Report how many lines of the following entries include the string "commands"; respond with the number alone.
═════ DATA UNDER STUDY
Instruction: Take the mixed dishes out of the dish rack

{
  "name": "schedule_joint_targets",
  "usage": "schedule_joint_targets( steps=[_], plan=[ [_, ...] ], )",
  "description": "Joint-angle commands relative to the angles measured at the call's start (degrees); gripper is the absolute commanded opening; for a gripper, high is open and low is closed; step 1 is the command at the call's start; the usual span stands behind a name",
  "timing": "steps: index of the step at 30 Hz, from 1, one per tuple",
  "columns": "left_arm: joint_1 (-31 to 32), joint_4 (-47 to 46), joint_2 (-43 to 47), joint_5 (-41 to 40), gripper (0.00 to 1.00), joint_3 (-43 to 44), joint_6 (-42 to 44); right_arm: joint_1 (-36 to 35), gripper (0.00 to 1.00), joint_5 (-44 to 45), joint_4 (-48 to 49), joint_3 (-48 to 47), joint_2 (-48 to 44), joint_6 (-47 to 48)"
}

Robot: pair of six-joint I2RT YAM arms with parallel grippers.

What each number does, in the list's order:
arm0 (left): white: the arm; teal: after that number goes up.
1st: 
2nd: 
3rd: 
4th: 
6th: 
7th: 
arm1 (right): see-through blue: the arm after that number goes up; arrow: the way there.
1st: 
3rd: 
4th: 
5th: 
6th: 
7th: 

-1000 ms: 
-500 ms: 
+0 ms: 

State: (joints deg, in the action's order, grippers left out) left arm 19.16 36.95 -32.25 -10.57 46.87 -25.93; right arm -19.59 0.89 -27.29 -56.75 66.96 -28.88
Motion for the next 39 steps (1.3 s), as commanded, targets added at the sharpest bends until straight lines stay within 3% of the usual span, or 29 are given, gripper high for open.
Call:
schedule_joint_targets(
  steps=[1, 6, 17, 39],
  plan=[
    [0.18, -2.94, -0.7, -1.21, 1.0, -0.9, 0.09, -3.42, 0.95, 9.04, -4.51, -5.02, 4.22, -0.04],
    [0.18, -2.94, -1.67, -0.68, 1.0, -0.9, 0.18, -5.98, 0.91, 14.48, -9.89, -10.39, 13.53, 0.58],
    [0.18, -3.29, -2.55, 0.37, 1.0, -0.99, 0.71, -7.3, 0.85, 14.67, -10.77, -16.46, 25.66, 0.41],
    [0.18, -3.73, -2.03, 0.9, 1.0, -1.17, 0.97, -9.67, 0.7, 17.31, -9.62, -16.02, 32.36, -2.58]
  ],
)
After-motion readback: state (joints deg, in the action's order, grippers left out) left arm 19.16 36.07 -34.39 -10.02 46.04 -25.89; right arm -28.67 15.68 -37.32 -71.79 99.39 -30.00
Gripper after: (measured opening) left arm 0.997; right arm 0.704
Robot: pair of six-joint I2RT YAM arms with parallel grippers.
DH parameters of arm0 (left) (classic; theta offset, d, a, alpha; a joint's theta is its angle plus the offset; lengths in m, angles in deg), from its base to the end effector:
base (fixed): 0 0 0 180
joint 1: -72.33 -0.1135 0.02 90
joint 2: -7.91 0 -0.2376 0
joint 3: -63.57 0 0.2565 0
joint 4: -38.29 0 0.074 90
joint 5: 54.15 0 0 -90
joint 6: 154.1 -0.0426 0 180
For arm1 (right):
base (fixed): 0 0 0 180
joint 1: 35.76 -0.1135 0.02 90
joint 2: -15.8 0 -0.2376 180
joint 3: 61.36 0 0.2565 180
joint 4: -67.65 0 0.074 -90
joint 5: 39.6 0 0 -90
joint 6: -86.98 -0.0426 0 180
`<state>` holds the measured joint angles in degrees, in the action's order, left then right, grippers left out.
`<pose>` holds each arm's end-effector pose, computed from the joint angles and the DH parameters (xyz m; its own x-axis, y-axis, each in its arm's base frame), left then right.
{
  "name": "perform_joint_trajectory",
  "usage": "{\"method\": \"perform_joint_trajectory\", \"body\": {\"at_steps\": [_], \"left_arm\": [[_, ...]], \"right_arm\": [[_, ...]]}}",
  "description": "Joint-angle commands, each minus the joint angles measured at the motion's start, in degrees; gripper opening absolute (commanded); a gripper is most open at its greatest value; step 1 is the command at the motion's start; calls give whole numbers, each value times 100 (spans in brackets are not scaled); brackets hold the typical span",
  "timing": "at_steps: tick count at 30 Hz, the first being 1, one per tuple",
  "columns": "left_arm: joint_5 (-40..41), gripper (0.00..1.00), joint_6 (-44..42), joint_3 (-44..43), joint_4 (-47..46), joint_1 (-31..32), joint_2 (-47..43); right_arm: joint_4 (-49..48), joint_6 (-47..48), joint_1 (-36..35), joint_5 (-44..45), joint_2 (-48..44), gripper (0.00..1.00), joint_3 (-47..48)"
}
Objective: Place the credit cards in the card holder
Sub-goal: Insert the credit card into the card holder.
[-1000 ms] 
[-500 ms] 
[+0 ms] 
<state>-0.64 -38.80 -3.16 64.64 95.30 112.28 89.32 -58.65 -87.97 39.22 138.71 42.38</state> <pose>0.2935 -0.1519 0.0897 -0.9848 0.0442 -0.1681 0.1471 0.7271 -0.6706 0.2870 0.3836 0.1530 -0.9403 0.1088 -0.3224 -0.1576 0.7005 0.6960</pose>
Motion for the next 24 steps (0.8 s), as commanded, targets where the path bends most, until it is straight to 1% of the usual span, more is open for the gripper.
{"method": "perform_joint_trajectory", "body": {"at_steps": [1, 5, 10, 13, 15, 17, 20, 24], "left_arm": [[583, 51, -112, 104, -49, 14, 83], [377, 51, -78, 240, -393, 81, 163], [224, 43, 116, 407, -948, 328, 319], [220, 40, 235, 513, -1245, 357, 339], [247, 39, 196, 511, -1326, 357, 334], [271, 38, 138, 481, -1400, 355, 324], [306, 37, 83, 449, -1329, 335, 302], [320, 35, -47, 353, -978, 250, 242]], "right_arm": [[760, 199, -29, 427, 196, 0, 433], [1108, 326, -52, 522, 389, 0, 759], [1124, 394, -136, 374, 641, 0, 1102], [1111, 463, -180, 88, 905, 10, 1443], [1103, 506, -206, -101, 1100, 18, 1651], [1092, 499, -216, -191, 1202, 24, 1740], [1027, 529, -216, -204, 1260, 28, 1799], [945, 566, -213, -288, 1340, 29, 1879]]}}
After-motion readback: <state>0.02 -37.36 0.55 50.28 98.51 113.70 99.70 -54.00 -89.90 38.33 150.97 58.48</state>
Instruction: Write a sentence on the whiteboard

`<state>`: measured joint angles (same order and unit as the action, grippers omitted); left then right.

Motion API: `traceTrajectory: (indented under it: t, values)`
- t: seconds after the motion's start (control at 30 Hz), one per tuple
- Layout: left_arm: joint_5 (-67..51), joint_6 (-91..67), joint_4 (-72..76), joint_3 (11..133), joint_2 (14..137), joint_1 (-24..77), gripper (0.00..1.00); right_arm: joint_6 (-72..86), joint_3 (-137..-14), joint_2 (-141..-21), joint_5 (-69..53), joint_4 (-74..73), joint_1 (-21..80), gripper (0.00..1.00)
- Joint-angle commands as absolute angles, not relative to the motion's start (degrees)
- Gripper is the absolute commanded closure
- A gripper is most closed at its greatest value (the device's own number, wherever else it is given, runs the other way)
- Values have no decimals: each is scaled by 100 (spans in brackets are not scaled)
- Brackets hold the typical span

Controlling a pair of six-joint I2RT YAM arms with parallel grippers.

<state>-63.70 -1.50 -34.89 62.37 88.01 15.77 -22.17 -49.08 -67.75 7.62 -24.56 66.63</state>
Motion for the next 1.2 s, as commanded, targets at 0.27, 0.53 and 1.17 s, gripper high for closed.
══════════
> EXERCISE ANSWER: 3